Ni os cuento lo que sucedió cuando mantuve que en la organización de estas asociaciones debe considerarse, también, con carácter importante, su aspecto económico-corporativo, al modo y manera de las empresas consecuentes, que tienen la “Responsabilidad Social Corporativa” como objetivo indisoluble: no depender de donaciones y no moverse por caprichos, ideas de iluminados o proyectos faraónicos que les impidan ser fieles a la realidad en la que se mueven.
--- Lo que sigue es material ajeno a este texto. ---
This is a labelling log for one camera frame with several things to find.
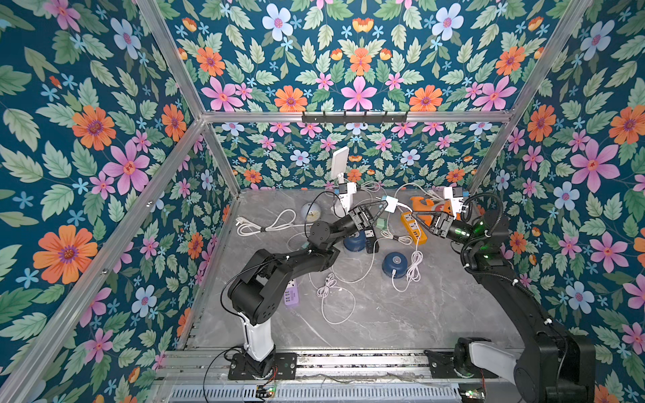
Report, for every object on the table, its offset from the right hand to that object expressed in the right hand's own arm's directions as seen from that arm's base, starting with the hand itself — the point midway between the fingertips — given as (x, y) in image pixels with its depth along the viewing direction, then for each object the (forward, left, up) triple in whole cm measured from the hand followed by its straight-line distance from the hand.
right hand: (420, 213), depth 69 cm
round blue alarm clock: (+21, +35, -24) cm, 48 cm away
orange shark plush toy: (+29, -14, -28) cm, 42 cm away
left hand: (-2, +10, +4) cm, 11 cm away
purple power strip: (-12, +40, -30) cm, 51 cm away
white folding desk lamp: (+27, +24, -6) cm, 37 cm away
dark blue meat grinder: (+5, +17, -24) cm, 30 cm away
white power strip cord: (+46, -10, -31) cm, 57 cm away
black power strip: (+11, +11, -30) cm, 34 cm away
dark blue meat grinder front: (-2, +4, -22) cm, 23 cm away
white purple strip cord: (+20, +48, -28) cm, 59 cm away
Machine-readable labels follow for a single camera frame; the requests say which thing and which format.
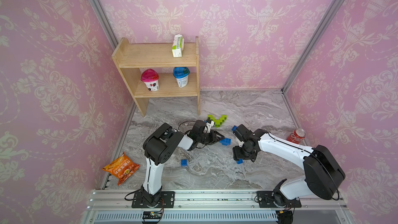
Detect orange snack bag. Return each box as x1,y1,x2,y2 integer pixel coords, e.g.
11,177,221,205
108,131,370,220
102,152,140,186

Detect green small lego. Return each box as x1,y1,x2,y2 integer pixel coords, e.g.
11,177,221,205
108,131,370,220
219,115,227,122

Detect aluminium front rail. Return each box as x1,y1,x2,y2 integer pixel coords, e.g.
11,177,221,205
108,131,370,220
81,189,355,224

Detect wooden two-tier shelf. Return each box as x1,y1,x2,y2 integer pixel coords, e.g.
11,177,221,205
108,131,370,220
112,37,201,116

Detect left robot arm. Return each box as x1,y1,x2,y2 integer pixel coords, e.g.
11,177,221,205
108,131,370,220
140,119,225,207

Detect red soda can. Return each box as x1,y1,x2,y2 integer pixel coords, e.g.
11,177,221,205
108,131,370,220
287,128,306,144

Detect pink lid yogurt cup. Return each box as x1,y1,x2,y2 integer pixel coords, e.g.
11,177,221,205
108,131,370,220
141,69,160,92

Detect green long lego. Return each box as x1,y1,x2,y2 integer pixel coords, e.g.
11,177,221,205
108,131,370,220
214,120,224,128

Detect green white carton box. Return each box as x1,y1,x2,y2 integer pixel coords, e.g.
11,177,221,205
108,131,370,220
172,34,184,58

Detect blue large lego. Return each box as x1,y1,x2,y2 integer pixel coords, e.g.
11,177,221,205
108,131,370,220
220,138,231,146

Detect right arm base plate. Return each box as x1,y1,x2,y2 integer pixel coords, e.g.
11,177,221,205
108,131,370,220
254,191,302,209

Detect green lego pair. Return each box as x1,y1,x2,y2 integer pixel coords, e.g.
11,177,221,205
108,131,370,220
207,115,219,127

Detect blue lid yogurt cup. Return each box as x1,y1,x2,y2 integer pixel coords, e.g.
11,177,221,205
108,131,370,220
173,67,190,88

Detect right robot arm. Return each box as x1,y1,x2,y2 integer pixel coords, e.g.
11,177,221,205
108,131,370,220
232,124,346,207

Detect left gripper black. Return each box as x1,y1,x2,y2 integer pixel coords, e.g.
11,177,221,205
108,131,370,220
196,130,225,146

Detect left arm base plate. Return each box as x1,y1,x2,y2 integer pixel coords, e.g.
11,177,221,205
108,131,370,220
131,190,175,208

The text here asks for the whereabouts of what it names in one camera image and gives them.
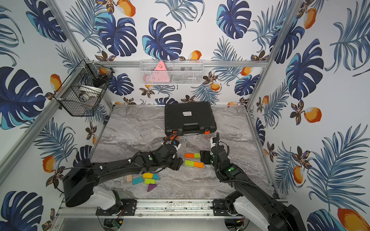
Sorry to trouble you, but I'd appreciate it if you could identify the orange square block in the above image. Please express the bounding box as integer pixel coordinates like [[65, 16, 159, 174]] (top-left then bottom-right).
[[194, 162, 204, 168]]

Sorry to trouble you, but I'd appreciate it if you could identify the orange rectangular block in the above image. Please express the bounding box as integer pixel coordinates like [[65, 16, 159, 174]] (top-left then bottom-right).
[[185, 153, 195, 159]]

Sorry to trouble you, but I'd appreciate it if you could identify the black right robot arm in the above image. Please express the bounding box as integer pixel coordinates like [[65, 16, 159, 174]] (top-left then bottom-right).
[[200, 145, 306, 231]]

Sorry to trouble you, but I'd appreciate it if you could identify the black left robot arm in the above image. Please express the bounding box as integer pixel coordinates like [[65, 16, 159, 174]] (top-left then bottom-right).
[[63, 144, 184, 208]]

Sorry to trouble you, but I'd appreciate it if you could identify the teal small triangle block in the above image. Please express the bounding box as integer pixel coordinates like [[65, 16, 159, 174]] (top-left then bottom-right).
[[153, 173, 160, 181]]

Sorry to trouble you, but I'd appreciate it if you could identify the yellow square block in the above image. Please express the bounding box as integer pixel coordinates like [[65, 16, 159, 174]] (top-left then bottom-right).
[[142, 173, 154, 179]]

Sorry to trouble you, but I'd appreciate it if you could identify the purple triangle block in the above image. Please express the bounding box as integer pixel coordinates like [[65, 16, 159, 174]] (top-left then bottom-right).
[[147, 184, 157, 192]]

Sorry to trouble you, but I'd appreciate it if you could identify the lime green lower block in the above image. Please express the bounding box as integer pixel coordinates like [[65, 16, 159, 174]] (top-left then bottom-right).
[[144, 178, 156, 185]]

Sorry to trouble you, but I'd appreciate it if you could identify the teal rectangular block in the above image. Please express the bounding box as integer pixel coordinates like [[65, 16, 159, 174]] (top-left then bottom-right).
[[132, 177, 144, 185]]

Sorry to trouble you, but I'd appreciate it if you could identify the black plastic tool case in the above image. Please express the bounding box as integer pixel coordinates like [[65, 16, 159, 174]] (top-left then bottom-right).
[[164, 102, 217, 136]]

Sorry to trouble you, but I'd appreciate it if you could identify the natural wood slanted block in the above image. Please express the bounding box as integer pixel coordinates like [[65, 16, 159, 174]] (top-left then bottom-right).
[[126, 175, 133, 182]]

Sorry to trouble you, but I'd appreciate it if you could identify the pink triangle card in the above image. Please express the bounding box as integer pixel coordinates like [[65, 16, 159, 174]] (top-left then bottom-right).
[[147, 61, 171, 83]]

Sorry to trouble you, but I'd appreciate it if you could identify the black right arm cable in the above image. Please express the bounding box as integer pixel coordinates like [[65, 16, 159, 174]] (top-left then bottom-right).
[[215, 132, 229, 162]]

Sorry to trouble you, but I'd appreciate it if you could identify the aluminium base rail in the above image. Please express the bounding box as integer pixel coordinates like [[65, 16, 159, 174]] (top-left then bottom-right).
[[56, 199, 232, 219]]

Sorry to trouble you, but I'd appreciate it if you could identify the black corner bracket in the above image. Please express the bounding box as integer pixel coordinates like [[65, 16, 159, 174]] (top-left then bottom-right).
[[103, 116, 110, 125]]

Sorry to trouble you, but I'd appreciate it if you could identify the black wire basket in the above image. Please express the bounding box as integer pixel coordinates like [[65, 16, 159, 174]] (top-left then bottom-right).
[[53, 60, 115, 117]]

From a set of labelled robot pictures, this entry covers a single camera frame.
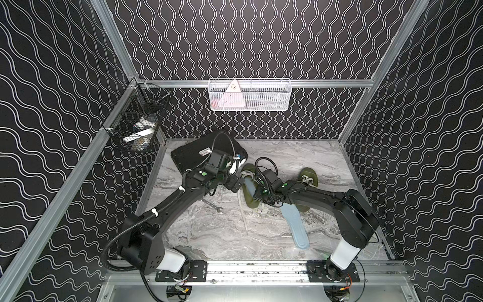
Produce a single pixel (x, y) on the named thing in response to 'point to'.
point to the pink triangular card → (233, 97)
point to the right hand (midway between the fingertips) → (254, 195)
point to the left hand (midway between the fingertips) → (234, 170)
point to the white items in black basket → (141, 139)
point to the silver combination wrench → (218, 209)
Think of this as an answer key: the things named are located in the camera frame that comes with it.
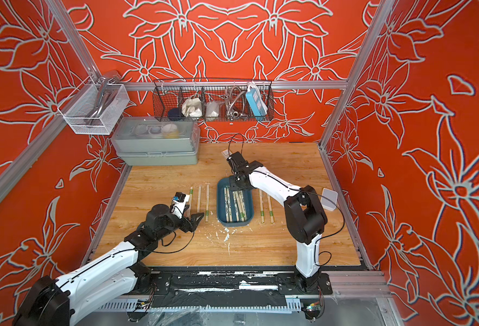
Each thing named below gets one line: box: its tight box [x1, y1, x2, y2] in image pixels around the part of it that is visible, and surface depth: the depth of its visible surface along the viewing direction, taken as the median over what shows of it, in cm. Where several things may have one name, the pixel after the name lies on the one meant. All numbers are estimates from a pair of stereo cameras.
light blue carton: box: [245, 82, 268, 117], surface depth 89 cm
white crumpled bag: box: [181, 97, 203, 118], surface depth 92 cm
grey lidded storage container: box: [110, 116, 201, 166], surface depth 103 cm
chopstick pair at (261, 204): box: [258, 188, 265, 225], surface depth 94 cm
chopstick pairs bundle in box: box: [223, 186, 248, 223], surface depth 95 cm
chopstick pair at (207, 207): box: [205, 182, 210, 223], surface depth 99 cm
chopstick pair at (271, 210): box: [266, 193, 275, 225], surface depth 94 cm
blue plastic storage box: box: [216, 175, 254, 227], surface depth 94 cm
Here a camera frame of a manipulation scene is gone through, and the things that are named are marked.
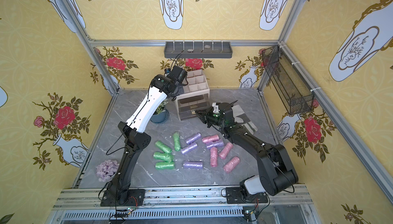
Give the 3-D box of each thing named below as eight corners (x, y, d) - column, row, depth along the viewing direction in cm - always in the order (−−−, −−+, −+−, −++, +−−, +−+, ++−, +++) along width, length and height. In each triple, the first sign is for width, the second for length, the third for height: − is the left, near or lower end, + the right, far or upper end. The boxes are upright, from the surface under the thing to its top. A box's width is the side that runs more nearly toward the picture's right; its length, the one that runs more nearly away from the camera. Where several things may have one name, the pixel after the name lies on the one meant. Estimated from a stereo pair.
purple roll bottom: (183, 169, 85) (183, 167, 82) (183, 162, 87) (183, 160, 84) (202, 169, 85) (202, 167, 82) (202, 162, 87) (202, 160, 84)
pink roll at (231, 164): (228, 175, 83) (229, 173, 80) (222, 168, 85) (222, 166, 82) (240, 162, 87) (242, 160, 84) (234, 156, 89) (235, 153, 87)
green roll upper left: (155, 144, 93) (154, 143, 91) (158, 141, 94) (157, 139, 93) (169, 155, 89) (168, 153, 87) (172, 150, 90) (172, 149, 88)
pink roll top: (203, 144, 93) (203, 142, 91) (201, 139, 95) (201, 137, 93) (219, 140, 95) (219, 138, 93) (217, 135, 97) (217, 133, 95)
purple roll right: (207, 149, 91) (207, 148, 89) (205, 143, 93) (205, 142, 92) (224, 146, 92) (224, 144, 91) (222, 140, 95) (222, 139, 93)
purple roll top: (187, 145, 93) (187, 143, 91) (185, 142, 94) (185, 140, 92) (201, 137, 96) (201, 135, 95) (199, 134, 98) (199, 132, 96)
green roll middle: (153, 158, 87) (152, 156, 85) (155, 152, 89) (154, 151, 87) (172, 162, 86) (171, 160, 84) (174, 156, 88) (173, 154, 86)
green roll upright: (174, 151, 90) (173, 150, 89) (173, 134, 98) (173, 132, 96) (181, 150, 91) (180, 149, 89) (179, 133, 98) (179, 131, 96)
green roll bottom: (155, 169, 84) (154, 167, 82) (156, 162, 86) (155, 161, 84) (174, 169, 84) (173, 168, 82) (175, 163, 86) (174, 161, 84)
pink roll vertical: (210, 166, 85) (210, 165, 83) (209, 148, 91) (209, 147, 90) (218, 166, 85) (219, 165, 83) (217, 148, 92) (217, 147, 90)
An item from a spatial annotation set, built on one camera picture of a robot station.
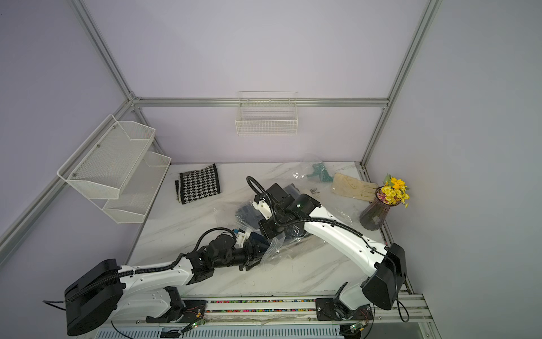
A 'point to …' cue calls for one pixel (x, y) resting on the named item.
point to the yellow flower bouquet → (394, 191)
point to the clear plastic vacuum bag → (309, 179)
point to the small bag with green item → (315, 170)
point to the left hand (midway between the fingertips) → (268, 256)
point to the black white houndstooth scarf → (196, 184)
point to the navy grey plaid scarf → (249, 218)
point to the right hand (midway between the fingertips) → (265, 234)
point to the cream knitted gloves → (353, 187)
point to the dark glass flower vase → (374, 213)
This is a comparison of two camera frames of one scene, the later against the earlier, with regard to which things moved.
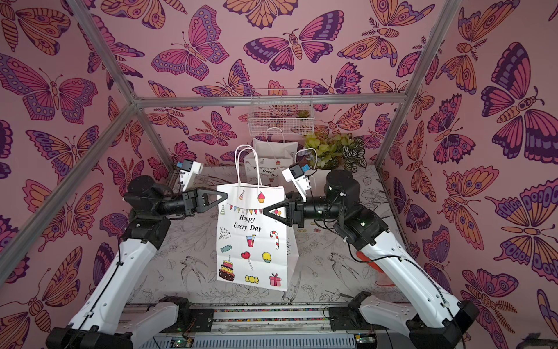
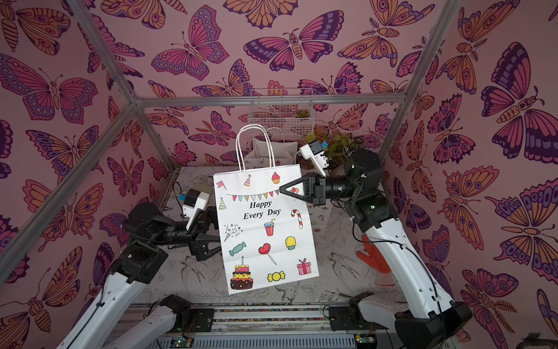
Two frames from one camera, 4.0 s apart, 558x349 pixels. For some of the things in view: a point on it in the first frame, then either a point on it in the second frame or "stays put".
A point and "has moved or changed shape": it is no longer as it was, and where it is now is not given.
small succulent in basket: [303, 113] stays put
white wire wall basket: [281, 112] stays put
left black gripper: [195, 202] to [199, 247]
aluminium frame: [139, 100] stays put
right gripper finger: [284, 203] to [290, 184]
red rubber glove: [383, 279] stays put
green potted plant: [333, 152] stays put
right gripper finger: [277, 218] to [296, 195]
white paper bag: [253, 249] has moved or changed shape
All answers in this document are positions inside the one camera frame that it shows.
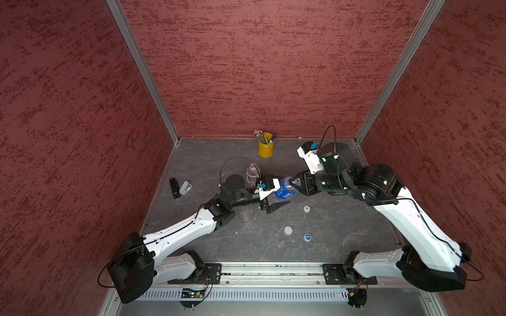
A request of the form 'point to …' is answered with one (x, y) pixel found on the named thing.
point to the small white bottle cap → (306, 209)
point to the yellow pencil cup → (267, 149)
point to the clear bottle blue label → (286, 190)
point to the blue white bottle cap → (308, 237)
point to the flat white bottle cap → (288, 230)
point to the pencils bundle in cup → (261, 136)
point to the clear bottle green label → (246, 216)
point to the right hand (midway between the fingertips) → (294, 186)
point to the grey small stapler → (185, 187)
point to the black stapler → (174, 187)
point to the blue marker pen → (273, 137)
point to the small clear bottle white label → (252, 174)
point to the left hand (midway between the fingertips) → (283, 190)
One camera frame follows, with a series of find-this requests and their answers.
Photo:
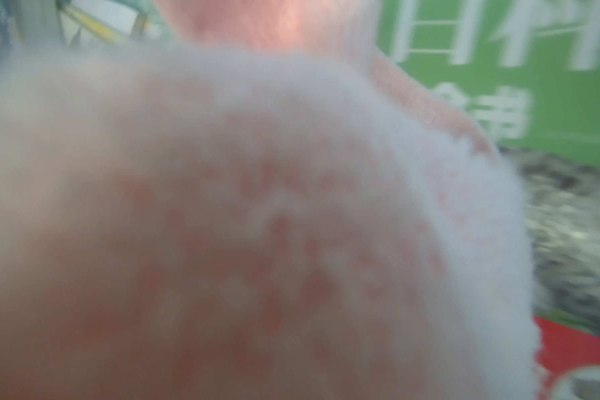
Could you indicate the pink cloth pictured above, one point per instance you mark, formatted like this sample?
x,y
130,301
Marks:
x,y
266,210

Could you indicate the green red dinosaur book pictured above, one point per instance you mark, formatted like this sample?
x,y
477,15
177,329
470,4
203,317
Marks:
x,y
529,72

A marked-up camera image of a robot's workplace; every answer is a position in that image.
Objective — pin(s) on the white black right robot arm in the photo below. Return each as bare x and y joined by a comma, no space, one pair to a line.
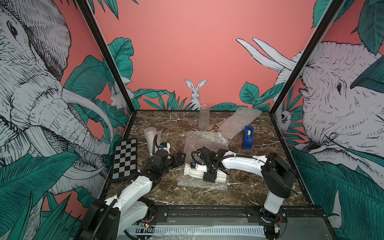
277,174

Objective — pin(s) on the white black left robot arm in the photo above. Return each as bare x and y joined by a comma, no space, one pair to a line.
108,219

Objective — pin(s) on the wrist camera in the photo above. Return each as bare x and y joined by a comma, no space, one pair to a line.
165,146
198,167

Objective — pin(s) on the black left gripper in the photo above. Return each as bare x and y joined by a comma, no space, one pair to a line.
180,160

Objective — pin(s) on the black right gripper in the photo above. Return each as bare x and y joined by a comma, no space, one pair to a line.
208,178

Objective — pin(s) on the black white checkerboard card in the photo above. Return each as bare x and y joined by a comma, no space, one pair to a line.
125,162

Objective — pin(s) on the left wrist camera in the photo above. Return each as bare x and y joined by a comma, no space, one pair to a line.
165,146

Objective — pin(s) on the blue tape dispenser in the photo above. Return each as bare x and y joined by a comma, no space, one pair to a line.
248,137

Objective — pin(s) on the black front mounting rail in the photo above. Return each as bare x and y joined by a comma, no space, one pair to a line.
163,214

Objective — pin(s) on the bubble wrap sheet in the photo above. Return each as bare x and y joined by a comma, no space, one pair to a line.
238,121
150,134

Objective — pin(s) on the tall white ribbed vase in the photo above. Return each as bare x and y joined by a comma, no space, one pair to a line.
209,176

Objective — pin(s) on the clear textured glass vase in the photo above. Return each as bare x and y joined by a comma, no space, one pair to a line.
204,118

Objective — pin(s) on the white slotted cable duct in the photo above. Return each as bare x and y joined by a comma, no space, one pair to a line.
163,231

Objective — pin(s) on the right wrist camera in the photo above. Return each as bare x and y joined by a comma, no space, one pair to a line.
198,167
Y, al añadir mis dudas sobre el talante democrático (quise decir respeto a los derechos de algunos de sus integrantes, como correspondería a un único espíritu), el papel social que deben ocupar, la relación con las instituciones, los medios de comunicación y las nuevas tecnologías, la charla se convirtió en un monólogo en el que las dudas sobre mis creencias me fueron espetadas, salvando las distancias, a modo y manera de lo que hiciese Jesús con los fariseos.
Pues bien, finalizada la charla, y sopesando todo lo escuchado, sigo manteniendo –y no es cuestión de soberbia, ni de que se me considere un rancio– que las “cosas” –actitudes, formas, tradiciones, etc.– que funcionan bien no es necesario tocarlas y mucho menos cambiarlas; si acaso, como pasa con la fatiga de los metales, mantener una estrecha vigilancia para que no se produzca una rotura irreparable con consecuencias trágicas… ¡Sin negar, eso sí, la necesaria evolución acorde con los tiempos!